Electrochemical biosensors have also been incorporated into smartphones apart from optical biosensors. Smartphones have been incorporated with electrochemical techniques, including amperometric [254,255], potentiometric [240], and impedimetric method [256,257]. Integrated exogenous antigen testing (iEAT) has been initiated for on-site detection of food allergens [258] (Figure 6 and Figure 7).
The components involved were smartphone, electronic reader, mini display screen, microcontroller unit (MCU) for signal processing, rechargeable battery, Bluetooth communications module, c card-edge connector, and a disposable allergen extraction kit. It includes a disposable allergen extraction device, electronic reader, and application for smart phone. Allergens are captured through immunogenic enrichment, and a signal is generated in the presence of HRP and a chromogenic electron mediator (Figure 7a). The biomedical analysis involved using a smartphone-based electrochemiluminescence system that linked optical analysis with electrochemical excitation [242,255]. Serial bus-based and camera-based imaging methods were involved (Figure 7c) [242]. The detection of E. coli was performed by using platinum and indium tin oxide electrodes [241].
Chloropyrifos, malathion, and diazinon can be detected using fluorophore-quencher nano-pairs, coupled with fluorescent aptamer-based lateral flow biosensor (apta-LFB) [259,260,261]. In the lateral flow biosensor, instead of antibodies, aptamers have been used as recognition elements. They exhibit better specificity and stability as compared to the biosensor utilizing antibodies. Detection limit of malathion and chlorpyrifos was in the range of ~0.7 ng/mL, and, for diazinon, it was around 6.7 ng/ mL [262].

3.10. DNA Microarray

The obsolete and slow detection methods have been surpassed by the advancement and introduction of DNA microarrays. DNA microarrays have enabled the detection of pathogens in multiple samples in a single go, improving the efficacy, specificity, and time of detection.
Microarray technology has enhanced the specificity by incorporating multiple specific probes; thus, the false positives often resulting from the cross-contamination of microorganisms can be eliminated [263]. Gene chip arrays have been designed for studying the food contaminants by targeting virulent pathogenic genes [264,265,266].
A large number of genes can be analyzed quantitatively at the same time. It has the benefits of accuracy and rapid bioanalysis at low cost. Various types of microarray have been synthesized, but, majorly, they can be divided into the following types [193]:
  • Longer probe length and increased specificity chip was designed by Stanford University, but it has a disadvantage of low chip density.
  • In-situ synthesis technology produces chips by photolithography with probes of only 25 mer length.
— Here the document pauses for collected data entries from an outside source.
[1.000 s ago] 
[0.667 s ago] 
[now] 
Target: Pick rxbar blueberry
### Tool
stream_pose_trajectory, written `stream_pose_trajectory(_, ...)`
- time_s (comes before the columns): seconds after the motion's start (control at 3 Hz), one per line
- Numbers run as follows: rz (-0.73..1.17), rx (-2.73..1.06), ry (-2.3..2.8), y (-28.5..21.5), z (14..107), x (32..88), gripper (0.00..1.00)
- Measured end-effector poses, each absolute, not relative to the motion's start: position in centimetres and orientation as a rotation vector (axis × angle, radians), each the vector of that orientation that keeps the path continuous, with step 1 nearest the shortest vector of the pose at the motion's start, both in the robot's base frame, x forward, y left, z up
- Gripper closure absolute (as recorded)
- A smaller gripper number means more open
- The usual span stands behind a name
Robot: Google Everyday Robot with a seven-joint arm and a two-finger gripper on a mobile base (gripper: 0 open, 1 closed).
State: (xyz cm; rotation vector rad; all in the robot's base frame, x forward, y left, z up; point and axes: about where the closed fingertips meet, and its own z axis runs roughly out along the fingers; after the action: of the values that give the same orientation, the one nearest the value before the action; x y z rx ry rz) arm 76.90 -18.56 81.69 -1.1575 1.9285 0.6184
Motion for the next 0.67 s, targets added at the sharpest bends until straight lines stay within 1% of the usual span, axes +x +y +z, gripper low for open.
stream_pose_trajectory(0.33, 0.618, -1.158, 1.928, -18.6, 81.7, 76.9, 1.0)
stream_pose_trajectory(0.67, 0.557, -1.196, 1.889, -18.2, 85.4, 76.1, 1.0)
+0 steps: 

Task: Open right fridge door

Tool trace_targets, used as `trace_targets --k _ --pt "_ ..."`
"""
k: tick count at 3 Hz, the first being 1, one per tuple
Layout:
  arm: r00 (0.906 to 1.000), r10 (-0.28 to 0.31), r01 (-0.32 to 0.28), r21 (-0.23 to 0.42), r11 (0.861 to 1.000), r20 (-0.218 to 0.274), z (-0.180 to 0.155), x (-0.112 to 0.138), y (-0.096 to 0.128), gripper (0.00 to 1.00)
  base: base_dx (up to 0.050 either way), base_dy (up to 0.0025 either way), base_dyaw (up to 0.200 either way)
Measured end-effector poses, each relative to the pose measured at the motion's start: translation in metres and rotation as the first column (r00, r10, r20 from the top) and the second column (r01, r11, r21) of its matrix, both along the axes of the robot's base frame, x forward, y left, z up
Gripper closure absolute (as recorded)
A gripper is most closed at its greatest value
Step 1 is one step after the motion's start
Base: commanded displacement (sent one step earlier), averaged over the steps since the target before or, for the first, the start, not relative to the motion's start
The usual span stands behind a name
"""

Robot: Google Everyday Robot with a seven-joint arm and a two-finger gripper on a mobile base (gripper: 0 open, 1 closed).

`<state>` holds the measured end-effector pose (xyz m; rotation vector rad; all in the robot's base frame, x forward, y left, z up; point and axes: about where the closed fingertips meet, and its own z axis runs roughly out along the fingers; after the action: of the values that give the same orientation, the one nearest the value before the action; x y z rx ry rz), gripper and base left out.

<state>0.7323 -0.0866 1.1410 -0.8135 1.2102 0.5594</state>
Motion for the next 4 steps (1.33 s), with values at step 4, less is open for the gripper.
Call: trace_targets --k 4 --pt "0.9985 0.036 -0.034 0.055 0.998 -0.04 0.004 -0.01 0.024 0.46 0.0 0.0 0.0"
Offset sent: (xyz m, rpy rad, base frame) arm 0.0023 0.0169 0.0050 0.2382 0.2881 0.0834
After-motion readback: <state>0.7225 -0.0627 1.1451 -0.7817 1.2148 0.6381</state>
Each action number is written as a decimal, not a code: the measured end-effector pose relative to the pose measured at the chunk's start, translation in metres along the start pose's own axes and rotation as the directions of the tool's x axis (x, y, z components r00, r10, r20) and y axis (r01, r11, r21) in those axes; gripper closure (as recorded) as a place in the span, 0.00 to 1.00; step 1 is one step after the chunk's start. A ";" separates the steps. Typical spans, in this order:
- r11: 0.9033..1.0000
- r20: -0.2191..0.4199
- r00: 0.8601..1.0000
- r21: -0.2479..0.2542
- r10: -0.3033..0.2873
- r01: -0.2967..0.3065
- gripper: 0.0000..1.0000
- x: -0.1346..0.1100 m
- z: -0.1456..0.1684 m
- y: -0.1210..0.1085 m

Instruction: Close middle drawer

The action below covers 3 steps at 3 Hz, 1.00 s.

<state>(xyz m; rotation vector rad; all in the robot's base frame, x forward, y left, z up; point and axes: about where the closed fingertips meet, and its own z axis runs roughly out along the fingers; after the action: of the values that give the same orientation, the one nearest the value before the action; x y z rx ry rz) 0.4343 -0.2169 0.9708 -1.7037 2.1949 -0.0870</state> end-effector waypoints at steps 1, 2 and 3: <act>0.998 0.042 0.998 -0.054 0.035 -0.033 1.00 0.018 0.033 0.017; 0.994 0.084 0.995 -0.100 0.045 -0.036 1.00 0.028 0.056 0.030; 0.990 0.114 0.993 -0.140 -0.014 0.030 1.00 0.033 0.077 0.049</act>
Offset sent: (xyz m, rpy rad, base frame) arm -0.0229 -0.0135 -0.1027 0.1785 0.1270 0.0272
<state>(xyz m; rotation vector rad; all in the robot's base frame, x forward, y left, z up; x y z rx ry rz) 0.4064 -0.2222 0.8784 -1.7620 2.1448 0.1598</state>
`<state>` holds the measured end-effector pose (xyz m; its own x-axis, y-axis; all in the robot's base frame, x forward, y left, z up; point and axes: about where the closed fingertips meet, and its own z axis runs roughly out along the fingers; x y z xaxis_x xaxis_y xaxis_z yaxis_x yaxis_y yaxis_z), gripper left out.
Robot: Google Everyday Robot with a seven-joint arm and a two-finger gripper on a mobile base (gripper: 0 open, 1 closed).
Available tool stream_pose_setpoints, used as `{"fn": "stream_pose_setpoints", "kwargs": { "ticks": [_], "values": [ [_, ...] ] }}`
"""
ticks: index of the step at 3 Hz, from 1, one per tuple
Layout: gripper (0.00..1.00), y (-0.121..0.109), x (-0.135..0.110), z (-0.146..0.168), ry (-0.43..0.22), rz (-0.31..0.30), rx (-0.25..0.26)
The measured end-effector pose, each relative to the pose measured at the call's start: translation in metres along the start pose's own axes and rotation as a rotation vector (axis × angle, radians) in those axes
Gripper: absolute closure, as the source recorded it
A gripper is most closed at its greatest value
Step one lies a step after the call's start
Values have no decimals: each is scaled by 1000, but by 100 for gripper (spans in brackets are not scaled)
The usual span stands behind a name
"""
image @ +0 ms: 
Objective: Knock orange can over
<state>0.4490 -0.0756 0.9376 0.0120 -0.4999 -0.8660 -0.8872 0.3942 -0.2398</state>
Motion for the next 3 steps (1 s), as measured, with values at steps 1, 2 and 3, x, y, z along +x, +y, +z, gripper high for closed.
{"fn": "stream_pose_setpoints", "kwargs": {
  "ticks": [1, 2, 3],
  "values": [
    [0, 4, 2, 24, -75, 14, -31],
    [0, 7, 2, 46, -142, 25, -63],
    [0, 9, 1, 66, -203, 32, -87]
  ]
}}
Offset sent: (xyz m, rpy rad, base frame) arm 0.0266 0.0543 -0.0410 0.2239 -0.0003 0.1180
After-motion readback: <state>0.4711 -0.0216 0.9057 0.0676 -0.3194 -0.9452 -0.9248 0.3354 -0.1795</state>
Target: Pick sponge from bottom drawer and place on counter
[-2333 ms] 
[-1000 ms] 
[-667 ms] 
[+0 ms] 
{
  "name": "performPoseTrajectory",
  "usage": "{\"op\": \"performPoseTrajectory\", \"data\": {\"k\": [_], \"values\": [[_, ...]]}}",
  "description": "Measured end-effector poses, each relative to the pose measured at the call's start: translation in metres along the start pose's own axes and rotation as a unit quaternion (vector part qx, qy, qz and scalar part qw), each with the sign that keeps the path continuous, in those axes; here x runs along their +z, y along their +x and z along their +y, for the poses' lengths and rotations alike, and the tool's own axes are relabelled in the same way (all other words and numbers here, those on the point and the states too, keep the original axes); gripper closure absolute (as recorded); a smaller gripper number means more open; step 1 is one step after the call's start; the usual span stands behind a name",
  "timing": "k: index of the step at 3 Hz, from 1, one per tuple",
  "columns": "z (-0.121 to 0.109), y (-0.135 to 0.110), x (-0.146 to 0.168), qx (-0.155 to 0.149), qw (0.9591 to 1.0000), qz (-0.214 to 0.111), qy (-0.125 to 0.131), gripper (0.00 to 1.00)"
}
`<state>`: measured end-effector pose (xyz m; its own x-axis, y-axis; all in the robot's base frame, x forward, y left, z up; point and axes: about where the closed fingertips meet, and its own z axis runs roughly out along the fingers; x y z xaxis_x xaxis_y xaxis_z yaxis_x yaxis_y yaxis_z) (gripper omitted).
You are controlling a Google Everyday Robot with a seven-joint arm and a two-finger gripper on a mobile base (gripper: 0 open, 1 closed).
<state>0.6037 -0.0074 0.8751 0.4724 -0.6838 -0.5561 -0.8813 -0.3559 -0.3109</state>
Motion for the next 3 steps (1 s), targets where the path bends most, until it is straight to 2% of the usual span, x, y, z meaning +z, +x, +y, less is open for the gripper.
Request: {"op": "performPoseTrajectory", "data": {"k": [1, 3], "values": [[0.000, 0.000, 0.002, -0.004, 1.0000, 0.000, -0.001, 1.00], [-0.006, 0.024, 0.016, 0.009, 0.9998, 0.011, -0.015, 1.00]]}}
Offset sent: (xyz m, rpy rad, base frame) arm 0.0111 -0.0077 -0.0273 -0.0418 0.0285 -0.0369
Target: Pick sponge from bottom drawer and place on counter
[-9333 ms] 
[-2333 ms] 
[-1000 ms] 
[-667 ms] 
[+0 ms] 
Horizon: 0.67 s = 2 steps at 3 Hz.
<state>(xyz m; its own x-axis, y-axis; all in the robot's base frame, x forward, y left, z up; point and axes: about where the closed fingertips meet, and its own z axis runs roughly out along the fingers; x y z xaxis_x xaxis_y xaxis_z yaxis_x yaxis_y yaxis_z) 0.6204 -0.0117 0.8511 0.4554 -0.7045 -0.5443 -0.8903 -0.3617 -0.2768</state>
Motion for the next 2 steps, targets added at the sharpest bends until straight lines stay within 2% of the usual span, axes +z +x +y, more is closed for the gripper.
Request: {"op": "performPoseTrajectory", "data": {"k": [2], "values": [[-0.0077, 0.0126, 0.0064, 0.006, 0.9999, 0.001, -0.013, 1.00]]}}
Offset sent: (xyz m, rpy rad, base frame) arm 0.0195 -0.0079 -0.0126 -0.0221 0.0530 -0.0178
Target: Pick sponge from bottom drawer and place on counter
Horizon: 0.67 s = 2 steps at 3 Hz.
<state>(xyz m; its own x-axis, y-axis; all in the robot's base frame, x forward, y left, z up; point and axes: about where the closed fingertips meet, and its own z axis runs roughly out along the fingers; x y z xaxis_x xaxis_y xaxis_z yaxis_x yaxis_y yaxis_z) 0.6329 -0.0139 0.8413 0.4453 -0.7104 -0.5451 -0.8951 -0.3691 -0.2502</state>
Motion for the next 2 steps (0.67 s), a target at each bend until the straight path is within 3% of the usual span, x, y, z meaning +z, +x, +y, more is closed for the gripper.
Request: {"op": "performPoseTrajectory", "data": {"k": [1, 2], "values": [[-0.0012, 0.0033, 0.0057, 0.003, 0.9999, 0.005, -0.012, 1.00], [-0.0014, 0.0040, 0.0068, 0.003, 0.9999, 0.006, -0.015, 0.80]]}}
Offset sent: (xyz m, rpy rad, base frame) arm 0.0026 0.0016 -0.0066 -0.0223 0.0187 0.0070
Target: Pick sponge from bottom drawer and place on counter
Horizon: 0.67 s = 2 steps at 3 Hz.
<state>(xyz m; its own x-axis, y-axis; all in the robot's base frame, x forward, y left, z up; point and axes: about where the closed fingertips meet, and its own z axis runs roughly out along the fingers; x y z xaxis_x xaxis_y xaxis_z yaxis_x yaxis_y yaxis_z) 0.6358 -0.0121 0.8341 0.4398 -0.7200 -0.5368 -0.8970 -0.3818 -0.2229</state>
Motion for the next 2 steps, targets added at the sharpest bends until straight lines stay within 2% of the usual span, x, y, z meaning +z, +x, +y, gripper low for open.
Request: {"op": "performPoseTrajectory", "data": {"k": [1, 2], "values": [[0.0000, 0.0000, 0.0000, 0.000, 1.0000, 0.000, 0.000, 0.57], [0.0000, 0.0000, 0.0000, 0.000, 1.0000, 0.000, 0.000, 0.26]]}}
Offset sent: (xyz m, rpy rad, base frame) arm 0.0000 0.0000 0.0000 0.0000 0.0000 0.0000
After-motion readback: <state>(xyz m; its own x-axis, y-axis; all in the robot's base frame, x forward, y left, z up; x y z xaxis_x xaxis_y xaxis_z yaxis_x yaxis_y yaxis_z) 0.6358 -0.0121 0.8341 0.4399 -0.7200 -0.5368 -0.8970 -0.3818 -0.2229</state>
Multiple probes have been used to avoid misjudgment for a single gene.
  • Micro bead placement method of microarray preparation where nucleic acid probes are put loaded on micro particles on a particular slide.
  • qPCR array where RT-PCR primer and probe were synthesized in well plates microfluidic disk, and the detection was carried out by quantitative PCR.
In one example, the toxicity due to Shiga toxin produced by E. coli (STEC) O104: H7 and the toxicity produced by Salmonella strains isolated animal products were analyzed by DNA microarray [267,268].

4. Conclusions

Spoilage of food results in food insecurity around different regions of the world, leading to huge economic losses both all the people involved in the chain, starting from the producers to the consumers. Diverse methods and strategies have been used for the detection of contaminants in food samples. Some of these are PCR-based, either simplex or multiplex, with some using a real-time format, microextraction and chromatographic techniques, and omic tools biosensors based on DNA or nanotechnology. Techniques involving biosensors are reliable, safe, and specific, and they can be used during food manufacturing processes to monitor the inline processes. Spectroscopic techniques provide accurate analysis of the chemical contaminants in food, whereas techniques involving detection of molecules, such as DNA and proteins, include biosensors. The latest technologies, such as using smartphone-based biosensors for the detection of contaminants, have a lot to offer, and the research on food spoilage will take a different course when these technologies are available widely to the masses.

Author Contributions

Conceptualization: R.V.S., P.V. and N.K.S.; Methodology: R.V.S., P.V. and S.S.S.; Data curation: R.V.S., P.V. and S.S.S.; Writing—original draft preparation: V.K.G., A.K.S., V.K.T. and P.V.; Writing—review and editing: A.K.S. and V.K.T.; Supervision: A.K.S. and V.K.T. All authors have read and agreed to the published version of the manuscript.

Funding

This research received no specific grant from any funding agency in the public, commercial or not-for-profit sectors.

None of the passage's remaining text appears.